Brexit, difficile
uscire dall’Ue

L’ ultima dimissione è la più dolorosa, se n’è andato anche il ministro che ha condotto le trattative con l’Unione Europea. Dominic Raab ha lasciato il suo mandato da ministro britannico per il Brexit con la seguente motivazione: in buona coscienza non posso appoggiare questo accordo. Mette in pericolo l’integrità territoriale del Paese e sotterra la sovranità britannica. Dopo di lui se ne sono andati altri due ministri. Alla seduta di ieri alla Camera dei Comuni è apparso chiaro che la maggioranza dei deputati conservatori è sulle posizioni del ministro dimissionario.

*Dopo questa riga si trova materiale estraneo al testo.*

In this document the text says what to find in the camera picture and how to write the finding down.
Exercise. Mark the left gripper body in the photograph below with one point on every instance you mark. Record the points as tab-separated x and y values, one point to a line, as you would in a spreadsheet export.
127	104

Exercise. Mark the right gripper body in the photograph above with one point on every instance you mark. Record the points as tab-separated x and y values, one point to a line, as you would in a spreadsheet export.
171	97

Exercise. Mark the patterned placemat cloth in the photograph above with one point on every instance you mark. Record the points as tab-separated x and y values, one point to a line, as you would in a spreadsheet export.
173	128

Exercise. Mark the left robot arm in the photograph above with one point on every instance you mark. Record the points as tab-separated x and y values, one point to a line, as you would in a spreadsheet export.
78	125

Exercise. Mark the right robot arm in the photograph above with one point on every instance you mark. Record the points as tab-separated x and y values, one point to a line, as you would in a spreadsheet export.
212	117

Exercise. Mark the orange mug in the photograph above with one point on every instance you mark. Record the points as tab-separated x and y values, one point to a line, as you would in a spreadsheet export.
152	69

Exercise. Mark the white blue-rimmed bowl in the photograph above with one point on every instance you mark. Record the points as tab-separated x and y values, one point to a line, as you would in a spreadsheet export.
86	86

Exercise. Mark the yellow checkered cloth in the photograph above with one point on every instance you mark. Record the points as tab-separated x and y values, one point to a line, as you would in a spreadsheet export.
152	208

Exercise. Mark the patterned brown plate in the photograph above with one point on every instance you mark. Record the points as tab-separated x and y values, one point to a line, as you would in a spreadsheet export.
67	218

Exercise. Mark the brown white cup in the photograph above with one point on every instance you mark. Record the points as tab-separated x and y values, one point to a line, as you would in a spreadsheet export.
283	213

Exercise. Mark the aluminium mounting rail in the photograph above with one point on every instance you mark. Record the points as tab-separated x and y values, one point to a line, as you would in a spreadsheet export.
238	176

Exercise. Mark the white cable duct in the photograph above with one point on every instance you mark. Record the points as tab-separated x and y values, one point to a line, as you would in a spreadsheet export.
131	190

Theresa May combatterà sino «all’ultima fibra del suo essere» per far passare il compromesso raggiunto con l’Unione Europea ma un sì da parte del Parlamento è quantomeno problematico. Da qui la prima osservazione: per i britannici il tema principale è la sovranità, hanno scelto di uscire dalla Ue per ritornare al principio «la Gran Bretagna padrona a casa sua». Succede però che è impossibile tornare ad una dimensione di assoluta padronanza della propria sovranità perché l’appartenenza all’Unione è talmente ramificata che di fatto costringe a venire a patti con il proprio interlocutore.

La questione irlandese ha potuto essere risolta perché sia Irlanda che Gran Bretagna erano membri dell’Unione Europea. Essere parte comune di un tutto semplifica perché costringe a mettere da parte gli orgogli nazionalistici. Gli estremisti dell’ala protestante filo britannica unitamente ai terroristi dell’Ira sono stati messi a tacere: i vantaggi di una collaborazione commerciale ed economica erano di gran lunga superiori agli odi confessionali ed etnici. Infatti le armi sono tornate a tacere in questi anni. Adesso la proposta è di lasciare tutto com’è e attendere che nei prossimi anni almeno fino al 2020 si possa raggiungere un accordo ragionevole per entrambe le parti. In questo lasso di tempo, non quantificato esattamente, la Gran Bretagna dovrà pagare i contributi come se fosse un membro dell’Ue a tutti gli effetti. Lo stesso dicasi per la pesca dove i fondali britannici sono ambiti e sinora condivisi a quote definite con i partner europei. Lo stesso dicasi per Gibilterra, dove la Spagna ambisce a mantenere il suo influsso nella speranza di erodere la sovranità britannica sullo scoglio strategico che divide il Mediterraneo dall’Atlantico.

L’indignazione in Gran Bretagna è grande e già si parla, in caso di eccessive pretese spagnole, di invio della flotta, del genere guerra delle Falkland negli anni ottanta al tempo di Margaret Thatcher.

Ambizioni nazionalistiche alimentate dalla nostalgia per il «British Empire» che ora si scontrano con la cruda realtà: la Gran Bretagna è solo un’isola e per di più divisa al suo interno. I problemi che travagliano la trattativa nella campagna elettorale per il Brexit del 2016 non sono stati menzionati, oppure sono stati ridicolizzati. Questa superficialità si ripercuote come un boomerang e rende il Paese vulnerabile alle richieste dell’Unione Europea. Si temeva che i 27 si dividessero al loro interno ed è successo esattamente il contrario. Questa è la grande lezione anche per l’Italia. Quando ci si contrappone ad un blocco di 27 Paesi organizzati è difficile tener testa come singoli Stati. E nella polemica di Roma contro la Commissione di Bruxelles sono proprio quei Paesi che hanno fatto del sovranismo la loro bandiera a battersi per una procedura di infrazione contro l’Italia. L’Austria di Kurz e Stracher, uniti da un comune sentire , gli olandesi di un governo conservatore e appoggiato dai nazionalisti. Il sovranismo ha il suo prezzo: l’isolamento. Ed è giusto che sia così, perché tutti sono a questo punto legittimati a perseguire l’interesse nazionale e solo quello. L’unico problema è che va detto per tempo agli elettori.